Wilson Bilkovich wrote:
> On 11/12/06, bradjpeek <bradjpeek / gmail.com> wrote:
> >
> > The second edition of _The_Ruby_Way_ has an example similar to the
> > following:
> >
> > irb(main):001:0> puts 'not equal' unless (3.2 - 2.0) == 1.2
> > not equal
> > =>nil
> >
> > The point is to illustrate why you might want to use BigDecimal (i.e.

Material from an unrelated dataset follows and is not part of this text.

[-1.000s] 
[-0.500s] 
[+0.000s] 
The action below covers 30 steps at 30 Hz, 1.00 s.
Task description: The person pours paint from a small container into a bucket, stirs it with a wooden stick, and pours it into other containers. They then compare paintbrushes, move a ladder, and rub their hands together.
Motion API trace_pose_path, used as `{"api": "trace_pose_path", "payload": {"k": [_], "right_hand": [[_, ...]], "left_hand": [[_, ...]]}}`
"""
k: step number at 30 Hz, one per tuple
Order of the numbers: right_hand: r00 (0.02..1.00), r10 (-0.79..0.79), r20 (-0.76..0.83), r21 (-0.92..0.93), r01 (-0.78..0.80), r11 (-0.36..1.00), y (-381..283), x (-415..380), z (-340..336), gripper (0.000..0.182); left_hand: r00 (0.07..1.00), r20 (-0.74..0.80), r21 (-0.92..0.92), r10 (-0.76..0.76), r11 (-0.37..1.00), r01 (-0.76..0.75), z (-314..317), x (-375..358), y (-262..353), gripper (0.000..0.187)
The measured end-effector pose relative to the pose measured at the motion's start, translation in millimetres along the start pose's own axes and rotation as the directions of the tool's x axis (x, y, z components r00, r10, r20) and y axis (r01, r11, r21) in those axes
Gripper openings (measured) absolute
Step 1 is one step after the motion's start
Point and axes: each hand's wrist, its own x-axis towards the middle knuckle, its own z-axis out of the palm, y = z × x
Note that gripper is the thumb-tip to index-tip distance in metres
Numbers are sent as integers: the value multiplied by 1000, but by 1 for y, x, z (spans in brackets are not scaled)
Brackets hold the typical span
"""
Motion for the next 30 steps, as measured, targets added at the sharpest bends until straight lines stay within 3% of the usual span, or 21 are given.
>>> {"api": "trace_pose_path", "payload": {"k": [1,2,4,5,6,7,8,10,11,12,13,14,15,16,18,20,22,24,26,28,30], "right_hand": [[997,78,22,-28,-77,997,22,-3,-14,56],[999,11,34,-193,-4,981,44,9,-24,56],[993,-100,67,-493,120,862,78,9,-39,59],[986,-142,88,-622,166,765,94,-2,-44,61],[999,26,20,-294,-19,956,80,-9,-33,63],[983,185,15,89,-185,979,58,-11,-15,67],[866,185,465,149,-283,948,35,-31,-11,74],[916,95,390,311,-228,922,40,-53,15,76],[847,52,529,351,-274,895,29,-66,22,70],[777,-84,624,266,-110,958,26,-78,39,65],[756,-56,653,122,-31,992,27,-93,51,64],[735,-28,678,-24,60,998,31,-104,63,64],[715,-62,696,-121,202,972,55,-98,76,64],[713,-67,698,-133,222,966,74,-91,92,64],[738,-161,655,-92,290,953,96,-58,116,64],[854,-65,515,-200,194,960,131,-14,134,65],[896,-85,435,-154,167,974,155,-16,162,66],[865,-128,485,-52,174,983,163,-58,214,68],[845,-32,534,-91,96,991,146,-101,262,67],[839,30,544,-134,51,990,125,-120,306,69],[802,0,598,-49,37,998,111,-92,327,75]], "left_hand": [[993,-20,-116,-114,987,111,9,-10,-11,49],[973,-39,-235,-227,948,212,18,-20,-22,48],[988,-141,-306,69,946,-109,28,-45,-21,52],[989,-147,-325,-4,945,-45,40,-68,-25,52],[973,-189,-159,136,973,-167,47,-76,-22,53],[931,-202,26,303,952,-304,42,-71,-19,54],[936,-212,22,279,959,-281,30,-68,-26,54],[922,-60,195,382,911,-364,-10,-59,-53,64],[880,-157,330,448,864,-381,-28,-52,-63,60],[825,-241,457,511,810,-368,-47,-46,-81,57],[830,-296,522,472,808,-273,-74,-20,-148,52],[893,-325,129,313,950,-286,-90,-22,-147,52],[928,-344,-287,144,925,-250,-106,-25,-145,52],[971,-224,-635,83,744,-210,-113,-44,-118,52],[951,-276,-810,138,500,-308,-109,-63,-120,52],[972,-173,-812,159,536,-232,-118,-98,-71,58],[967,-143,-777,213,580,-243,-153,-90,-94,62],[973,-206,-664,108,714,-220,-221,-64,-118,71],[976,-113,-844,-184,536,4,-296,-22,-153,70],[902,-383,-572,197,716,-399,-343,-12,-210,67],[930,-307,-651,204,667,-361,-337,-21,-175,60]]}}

> > so 3.2 - 2.0 would in fact = 1.2).
> >
> > require 'bigdecimal'
> > x = BigDecimal("3.2")
> > y = BigDecimal("2.0")
> > z = BigDecimal("1.2")
> > p x - y == z ?  "equal" : "not equal"    # prints "equal"
> >
> > I'm fairly new to Ruby and don't do much programming, but when I saw
> > this example I was surprised that the default behavior is that 3.2 -
> > 2.0 != 1.2
> >
> > To me, this violates the "Principal of least surprise", but I guess it
> > isn't a big deal because I don't remember it being discussed in
> > Programming Ruby book (but it certainly may have been).
> >
> > Do other languages work this way?
> >
> >
>
> Yep. This is pretty standard.
> This article is tolerable, but rambles a bit:
> http://en.wikipedia.org/wiki/Floating_point

There was a personal computer that had a language in ROM
that used binary-coded-decimal floating point.
Using that language, 3.2 - 2.0 yielded precisely 1.2.